Her favourite costume was that of the women of the isthmus of Tehuantepec, and there is no doubt that the legends of which they were surrounded had informed her choice: the women of Tehuantepec are famous for being solemn, beautiful, sensual, intelligent, courageous and strong. The folk tradition has it that theirs is a matriarchal society where women manage the markets, dealing with tax issues and dominate men.

Their costumes were lovely: an embroidered shirt and a long skirt, usually purple or red velvet, with a white cotton ruffle hem. Among the accessories there are long gold chains or necklaces of gold coins, which make up the dowry laboriously sweaty girls, and for special occasions an elaborate headdress hair".

From the book by H. Herrera Frida: The life of Frida Kahlo.

 

#3 La Casa Azul

The painter was born, lived and died in the same house, that of her family in the Cologne region of Carmen Coyoacan in Mexico City. Nicknamed by locals "the Blue House" for its external cobalt blue walls, so painted for magical function against evil spirits that the pre-Columbian cultures attributed to that colour, in 2004 became a museum exhibiting a selection of her works and objects from the personal life of Frida.

 

#4 Selfportraits

"I paint myself because I am so often alone and because I am the subject I know best".

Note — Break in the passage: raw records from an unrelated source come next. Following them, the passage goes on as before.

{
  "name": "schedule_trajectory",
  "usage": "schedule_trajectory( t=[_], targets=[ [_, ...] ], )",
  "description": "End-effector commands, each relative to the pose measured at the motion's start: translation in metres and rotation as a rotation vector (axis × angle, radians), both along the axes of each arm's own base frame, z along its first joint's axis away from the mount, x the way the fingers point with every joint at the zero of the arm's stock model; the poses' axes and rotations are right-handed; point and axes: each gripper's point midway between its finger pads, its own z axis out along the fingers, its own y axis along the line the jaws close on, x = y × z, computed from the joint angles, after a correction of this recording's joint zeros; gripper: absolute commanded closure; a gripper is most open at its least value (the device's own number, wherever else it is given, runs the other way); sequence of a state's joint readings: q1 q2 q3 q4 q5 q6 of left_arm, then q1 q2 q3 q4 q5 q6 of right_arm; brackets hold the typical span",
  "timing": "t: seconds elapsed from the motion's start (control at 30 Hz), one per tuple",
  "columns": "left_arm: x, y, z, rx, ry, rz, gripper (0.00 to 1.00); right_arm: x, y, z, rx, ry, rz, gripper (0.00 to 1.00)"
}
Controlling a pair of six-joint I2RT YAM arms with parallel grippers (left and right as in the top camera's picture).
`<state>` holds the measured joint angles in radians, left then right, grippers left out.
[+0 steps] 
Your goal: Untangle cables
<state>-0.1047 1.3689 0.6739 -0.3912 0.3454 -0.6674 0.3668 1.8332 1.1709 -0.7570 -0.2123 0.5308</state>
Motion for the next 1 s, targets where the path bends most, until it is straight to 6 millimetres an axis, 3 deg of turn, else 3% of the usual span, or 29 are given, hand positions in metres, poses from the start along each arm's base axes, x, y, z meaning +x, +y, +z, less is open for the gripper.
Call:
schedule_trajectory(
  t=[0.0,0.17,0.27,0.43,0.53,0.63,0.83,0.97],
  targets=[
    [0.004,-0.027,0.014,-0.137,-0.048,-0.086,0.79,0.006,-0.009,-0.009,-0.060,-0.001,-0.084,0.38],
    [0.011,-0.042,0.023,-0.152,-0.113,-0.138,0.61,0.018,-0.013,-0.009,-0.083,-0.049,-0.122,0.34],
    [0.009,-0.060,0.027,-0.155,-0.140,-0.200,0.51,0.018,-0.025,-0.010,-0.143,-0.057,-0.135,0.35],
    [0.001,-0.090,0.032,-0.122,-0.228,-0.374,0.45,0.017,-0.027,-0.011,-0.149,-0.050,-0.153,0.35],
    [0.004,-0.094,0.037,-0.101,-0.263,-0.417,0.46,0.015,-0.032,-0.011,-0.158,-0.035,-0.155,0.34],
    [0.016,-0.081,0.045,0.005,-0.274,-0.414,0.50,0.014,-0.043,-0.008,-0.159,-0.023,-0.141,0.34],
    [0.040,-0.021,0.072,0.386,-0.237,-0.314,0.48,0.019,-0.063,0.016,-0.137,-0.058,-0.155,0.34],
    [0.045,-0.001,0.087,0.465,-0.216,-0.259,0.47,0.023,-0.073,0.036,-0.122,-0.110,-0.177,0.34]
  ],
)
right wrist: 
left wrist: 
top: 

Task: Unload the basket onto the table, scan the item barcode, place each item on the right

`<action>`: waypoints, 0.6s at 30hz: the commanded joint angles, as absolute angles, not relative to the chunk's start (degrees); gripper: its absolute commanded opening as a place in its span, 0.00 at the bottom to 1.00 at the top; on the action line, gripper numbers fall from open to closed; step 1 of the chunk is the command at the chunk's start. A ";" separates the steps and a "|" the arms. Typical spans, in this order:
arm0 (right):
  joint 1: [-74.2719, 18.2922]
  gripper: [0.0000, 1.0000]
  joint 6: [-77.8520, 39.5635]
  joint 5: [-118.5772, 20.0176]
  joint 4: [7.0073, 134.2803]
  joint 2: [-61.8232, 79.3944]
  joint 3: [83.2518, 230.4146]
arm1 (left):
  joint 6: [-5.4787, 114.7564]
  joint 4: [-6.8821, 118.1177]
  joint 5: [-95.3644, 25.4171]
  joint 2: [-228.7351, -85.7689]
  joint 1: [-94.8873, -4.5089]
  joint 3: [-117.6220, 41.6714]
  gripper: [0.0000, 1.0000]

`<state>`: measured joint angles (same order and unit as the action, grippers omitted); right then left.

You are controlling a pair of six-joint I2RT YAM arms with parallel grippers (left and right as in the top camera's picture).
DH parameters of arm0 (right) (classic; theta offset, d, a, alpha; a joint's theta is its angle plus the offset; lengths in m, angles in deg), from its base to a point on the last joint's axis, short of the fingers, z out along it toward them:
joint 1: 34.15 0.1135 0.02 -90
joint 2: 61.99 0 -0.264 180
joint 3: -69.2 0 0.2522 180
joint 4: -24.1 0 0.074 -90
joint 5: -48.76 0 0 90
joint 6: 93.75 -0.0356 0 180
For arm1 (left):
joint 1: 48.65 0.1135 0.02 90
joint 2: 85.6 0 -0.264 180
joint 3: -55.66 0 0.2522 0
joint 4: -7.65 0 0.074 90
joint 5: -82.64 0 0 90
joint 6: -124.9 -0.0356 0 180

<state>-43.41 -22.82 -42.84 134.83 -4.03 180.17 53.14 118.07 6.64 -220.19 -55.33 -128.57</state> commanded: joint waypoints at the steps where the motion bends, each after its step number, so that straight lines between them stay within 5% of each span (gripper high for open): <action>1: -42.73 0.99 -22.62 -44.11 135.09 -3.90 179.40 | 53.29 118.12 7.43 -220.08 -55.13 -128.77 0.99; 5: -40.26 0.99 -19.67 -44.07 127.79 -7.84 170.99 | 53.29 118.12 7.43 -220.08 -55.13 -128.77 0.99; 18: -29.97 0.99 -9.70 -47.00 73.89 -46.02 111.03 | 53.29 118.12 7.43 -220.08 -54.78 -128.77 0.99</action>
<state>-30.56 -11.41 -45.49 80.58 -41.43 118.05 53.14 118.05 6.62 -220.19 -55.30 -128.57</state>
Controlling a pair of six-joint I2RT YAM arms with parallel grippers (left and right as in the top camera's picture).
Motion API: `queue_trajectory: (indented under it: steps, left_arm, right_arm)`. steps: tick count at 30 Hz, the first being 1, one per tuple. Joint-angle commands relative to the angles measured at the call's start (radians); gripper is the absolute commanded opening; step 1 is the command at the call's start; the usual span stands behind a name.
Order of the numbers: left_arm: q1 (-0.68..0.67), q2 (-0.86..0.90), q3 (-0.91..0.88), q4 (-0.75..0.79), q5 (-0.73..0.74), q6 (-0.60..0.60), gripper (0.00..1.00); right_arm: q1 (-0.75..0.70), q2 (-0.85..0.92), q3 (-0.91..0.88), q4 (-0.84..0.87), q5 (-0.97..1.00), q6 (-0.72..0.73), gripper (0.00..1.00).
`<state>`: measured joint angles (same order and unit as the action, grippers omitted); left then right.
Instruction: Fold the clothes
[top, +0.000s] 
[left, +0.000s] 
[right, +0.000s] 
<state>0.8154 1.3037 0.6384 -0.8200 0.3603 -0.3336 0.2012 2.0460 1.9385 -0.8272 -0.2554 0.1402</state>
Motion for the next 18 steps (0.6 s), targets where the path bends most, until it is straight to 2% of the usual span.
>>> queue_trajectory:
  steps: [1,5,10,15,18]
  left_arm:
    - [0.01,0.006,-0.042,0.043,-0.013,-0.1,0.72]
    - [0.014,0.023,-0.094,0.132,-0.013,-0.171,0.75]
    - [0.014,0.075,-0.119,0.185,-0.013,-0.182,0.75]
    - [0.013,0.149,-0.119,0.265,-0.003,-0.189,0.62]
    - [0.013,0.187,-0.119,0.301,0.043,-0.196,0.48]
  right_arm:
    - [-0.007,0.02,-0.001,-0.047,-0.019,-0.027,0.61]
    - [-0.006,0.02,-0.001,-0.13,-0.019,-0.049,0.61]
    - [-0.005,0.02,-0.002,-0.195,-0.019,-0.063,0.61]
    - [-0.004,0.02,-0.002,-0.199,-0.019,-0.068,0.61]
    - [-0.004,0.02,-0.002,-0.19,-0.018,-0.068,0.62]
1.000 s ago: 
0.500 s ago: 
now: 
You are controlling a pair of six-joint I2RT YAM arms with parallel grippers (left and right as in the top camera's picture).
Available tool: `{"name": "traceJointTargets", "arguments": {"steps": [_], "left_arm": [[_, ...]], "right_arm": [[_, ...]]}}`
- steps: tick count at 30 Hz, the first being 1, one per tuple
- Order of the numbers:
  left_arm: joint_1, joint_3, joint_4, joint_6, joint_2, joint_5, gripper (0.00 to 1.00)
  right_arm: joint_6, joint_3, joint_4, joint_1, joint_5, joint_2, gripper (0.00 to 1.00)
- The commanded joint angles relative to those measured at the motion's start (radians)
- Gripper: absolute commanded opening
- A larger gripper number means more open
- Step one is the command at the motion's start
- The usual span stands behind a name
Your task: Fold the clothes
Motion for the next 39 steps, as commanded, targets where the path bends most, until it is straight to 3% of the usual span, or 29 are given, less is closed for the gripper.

Of the 143 paintings by Kahlo, 55 are self-portraits.

 

#5 Frida & Diego

Frida met Diego Rivera in early 1928. The two fall madly in love and get married on August 21, 1929.

He is 42 years old, she's 22. Rivera cheats on her all the time, she bears, until she discovers his affair is her sister Cristina. The unbearable pain forces the painter to get a divorce. Only one year later Diego returns to Frida declaring that he had never stopped loving her and the couple gets married in San Francisco in 1940, but with some conditions: she would no longer accept money from him and they would have no more sex.

From that moment she starts to be unfaithful. Among others, she had relationships with Leon Trotsky, André Breton and Tina Modotti.